__Source records__:
===
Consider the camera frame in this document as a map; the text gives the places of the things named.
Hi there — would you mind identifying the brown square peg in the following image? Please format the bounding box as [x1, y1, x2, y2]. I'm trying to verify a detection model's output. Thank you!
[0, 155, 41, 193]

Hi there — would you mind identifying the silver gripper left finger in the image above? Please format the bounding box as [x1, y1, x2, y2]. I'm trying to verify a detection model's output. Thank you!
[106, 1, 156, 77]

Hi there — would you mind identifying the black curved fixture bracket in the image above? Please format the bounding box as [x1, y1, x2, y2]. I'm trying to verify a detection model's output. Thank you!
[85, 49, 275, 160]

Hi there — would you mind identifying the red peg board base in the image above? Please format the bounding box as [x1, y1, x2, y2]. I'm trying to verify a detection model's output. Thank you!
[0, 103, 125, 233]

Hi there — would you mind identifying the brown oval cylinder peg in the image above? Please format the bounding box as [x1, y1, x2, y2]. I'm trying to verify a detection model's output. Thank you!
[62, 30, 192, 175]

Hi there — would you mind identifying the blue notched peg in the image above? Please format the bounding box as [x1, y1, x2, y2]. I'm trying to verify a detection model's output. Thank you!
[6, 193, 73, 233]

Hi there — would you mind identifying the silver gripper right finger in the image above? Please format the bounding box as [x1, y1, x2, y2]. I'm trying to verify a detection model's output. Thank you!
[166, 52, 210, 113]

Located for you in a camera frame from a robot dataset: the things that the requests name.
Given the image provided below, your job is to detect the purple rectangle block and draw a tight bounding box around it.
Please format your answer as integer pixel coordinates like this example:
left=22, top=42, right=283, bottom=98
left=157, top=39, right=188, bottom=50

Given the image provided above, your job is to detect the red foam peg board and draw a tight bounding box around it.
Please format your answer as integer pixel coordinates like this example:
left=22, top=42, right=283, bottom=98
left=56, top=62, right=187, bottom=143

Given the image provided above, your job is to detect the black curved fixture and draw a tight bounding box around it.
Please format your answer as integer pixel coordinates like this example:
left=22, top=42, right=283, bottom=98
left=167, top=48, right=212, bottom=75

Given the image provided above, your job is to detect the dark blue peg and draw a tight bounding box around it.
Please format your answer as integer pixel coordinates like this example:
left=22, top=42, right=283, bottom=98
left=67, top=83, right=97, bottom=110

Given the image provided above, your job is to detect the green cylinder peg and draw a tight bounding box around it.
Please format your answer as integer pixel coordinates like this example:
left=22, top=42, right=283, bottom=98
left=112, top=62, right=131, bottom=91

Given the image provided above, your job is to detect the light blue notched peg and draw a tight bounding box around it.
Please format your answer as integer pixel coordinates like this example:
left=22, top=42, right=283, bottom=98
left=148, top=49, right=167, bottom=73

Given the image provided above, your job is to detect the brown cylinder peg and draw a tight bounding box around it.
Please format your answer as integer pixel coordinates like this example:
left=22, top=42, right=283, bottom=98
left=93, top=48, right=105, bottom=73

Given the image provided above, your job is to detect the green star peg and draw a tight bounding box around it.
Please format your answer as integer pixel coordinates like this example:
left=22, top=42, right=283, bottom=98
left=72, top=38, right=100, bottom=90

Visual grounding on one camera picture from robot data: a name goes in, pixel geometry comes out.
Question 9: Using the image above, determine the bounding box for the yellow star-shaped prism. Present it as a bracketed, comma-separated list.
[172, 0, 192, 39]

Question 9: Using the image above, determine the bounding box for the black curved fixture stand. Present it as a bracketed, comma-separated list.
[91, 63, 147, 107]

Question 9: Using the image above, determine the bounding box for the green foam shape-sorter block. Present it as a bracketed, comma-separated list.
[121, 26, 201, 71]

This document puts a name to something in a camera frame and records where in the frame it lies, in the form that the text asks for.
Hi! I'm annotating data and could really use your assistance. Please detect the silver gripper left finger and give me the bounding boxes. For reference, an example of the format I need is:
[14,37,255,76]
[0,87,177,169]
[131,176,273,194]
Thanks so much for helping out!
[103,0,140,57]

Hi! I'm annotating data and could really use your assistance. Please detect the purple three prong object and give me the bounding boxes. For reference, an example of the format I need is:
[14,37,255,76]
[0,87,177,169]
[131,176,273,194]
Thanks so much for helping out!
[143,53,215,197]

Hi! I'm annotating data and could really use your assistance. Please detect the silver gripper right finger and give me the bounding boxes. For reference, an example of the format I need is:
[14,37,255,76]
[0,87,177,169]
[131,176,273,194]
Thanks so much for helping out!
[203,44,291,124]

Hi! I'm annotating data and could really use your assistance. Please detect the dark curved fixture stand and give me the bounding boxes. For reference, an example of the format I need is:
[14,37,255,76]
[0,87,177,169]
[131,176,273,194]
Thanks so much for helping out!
===
Please return all of the records exactly as they appear.

__Result__:
Consider the camera frame in this document as a map; the text gives the places of the things named.
Hi there — would you mind identifying the brown square peg in the following image? Please format the bounding box as [x1, y1, x2, y2]. I'm trying to verify a detection model's output. Thank you!
[0, 155, 41, 193]

Hi there — would you mind identifying the silver gripper left finger in the image above? Please format the bounding box as [x1, y1, x2, y2]. I'm trying to verify a detection model's output. Thank you!
[106, 1, 156, 77]

Hi there — would you mind identifying the black curved fixture bracket in the image above? Please format the bounding box as [x1, y1, x2, y2]. I'm trying to verify a detection model's output. Thank you!
[85, 49, 275, 160]

Hi there — would you mind identifying the red peg board base in the image above? Please format the bounding box as [x1, y1, x2, y2]. I'm trying to verify a detection model's output. Thank you!
[0, 103, 125, 233]

Hi there — would you mind identifying the brown oval cylinder peg in the image above? Please format the bounding box as [x1, y1, x2, y2]. I'm trying to verify a detection model's output. Thank you!
[62, 30, 192, 175]

Hi there — would you mind identifying the blue notched peg in the image above? Please format the bounding box as [x1, y1, x2, y2]. I'm trying to verify a detection model's output. Thank you!
[6, 193, 73, 233]

Hi there — would you mind identifying the silver gripper right finger in the image above? Please format the bounding box as [x1, y1, x2, y2]. I'm trying to verify a detection model's output. Thank you!
[166, 52, 210, 113]

Located for you in a camera frame from a robot dataset: the things that the requests name.
Given the image provided below, your job is to detect the purple rectangle block and draw a tight bounding box around it.
Please format your answer as integer pixel coordinates like this example:
left=22, top=42, right=283, bottom=98
left=157, top=39, right=188, bottom=50

Given the image provided above, your job is to detect the red foam peg board and draw a tight bounding box around it.
Please format your answer as integer pixel coordinates like this example:
left=22, top=42, right=283, bottom=98
left=56, top=62, right=187, bottom=143

Given the image provided above, your job is to detect the black curved fixture and draw a tight bounding box around it.
Please format your answer as integer pixel coordinates like this example:
left=22, top=42, right=283, bottom=98
left=167, top=48, right=212, bottom=75

Given the image provided above, your job is to detect the dark blue peg and draw a tight bounding box around it.
Please format your answer as integer pixel coordinates like this example:
left=22, top=42, right=283, bottom=98
left=67, top=83, right=97, bottom=110

Given the image provided above, your job is to detect the green cylinder peg and draw a tight bounding box around it.
Please format your answer as integer pixel coordinates like this example:
left=22, top=42, right=283, bottom=98
left=112, top=62, right=131, bottom=91

Given the image provided above, your job is to detect the light blue notched peg and draw a tight bounding box around it.
Please format your answer as integer pixel coordinates like this example:
left=22, top=42, right=283, bottom=98
left=148, top=49, right=167, bottom=73

Given the image provided above, your job is to detect the brown cylinder peg and draw a tight bounding box around it.
Please format your answer as integer pixel coordinates like this example:
left=22, top=42, right=283, bottom=98
left=93, top=48, right=105, bottom=73

Given the image provided above, your job is to detect the green star peg and draw a tight bounding box around it.
Please format your answer as integer pixel coordinates like this example:
left=22, top=42, right=283, bottom=98
left=72, top=38, right=100, bottom=90

Visual grounding on one camera picture from robot data: a name goes in, pixel geometry comes out.
Question 9: Using the image above, determine the bounding box for the yellow star-shaped prism. Present it as a bracketed, comma-separated list.
[172, 0, 192, 39]

Question 9: Using the image above, determine the bounding box for the black curved fixture stand. Present it as a bracketed, comma-separated list.
[91, 63, 147, 107]

Question 9: Using the image above, determine the bounding box for the green foam shape-sorter block. Present it as a bracketed, comma-separated list.
[121, 26, 201, 71]

This document puts a name to something in a camera frame and records where in the frame it lies, in the form that the text asks for.
Hi! I'm annotating data and could really use your assistance. Please detect the silver gripper left finger and give me the bounding boxes. For reference, an example of the format I need is:
[14,37,255,76]
[0,87,177,169]
[131,176,273,194]
Thanks so much for helping out!
[103,0,140,57]

Hi! I'm annotating data and could really use your assistance. Please detect the purple three prong object and give me the bounding boxes. For reference, an example of the format I need is:
[14,37,255,76]
[0,87,177,169]
[131,176,273,194]
Thanks so much for helping out!
[143,53,215,197]

Hi! I'm annotating data and could really use your assistance. Please detect the silver gripper right finger and give me the bounding boxes. For reference, an example of the format I need is:
[14,37,255,76]
[0,87,177,169]
[131,176,273,194]
Thanks so much for helping out!
[203,44,291,124]

Hi! I'm annotating data and could really use your assistance. Please detect the dark curved fixture stand and give me the bounding boxes. For reference, an example of the format I need is:
[14,37,255,76]
[0,87,177,169]
[131,176,273,194]
Thanks so much for helping out!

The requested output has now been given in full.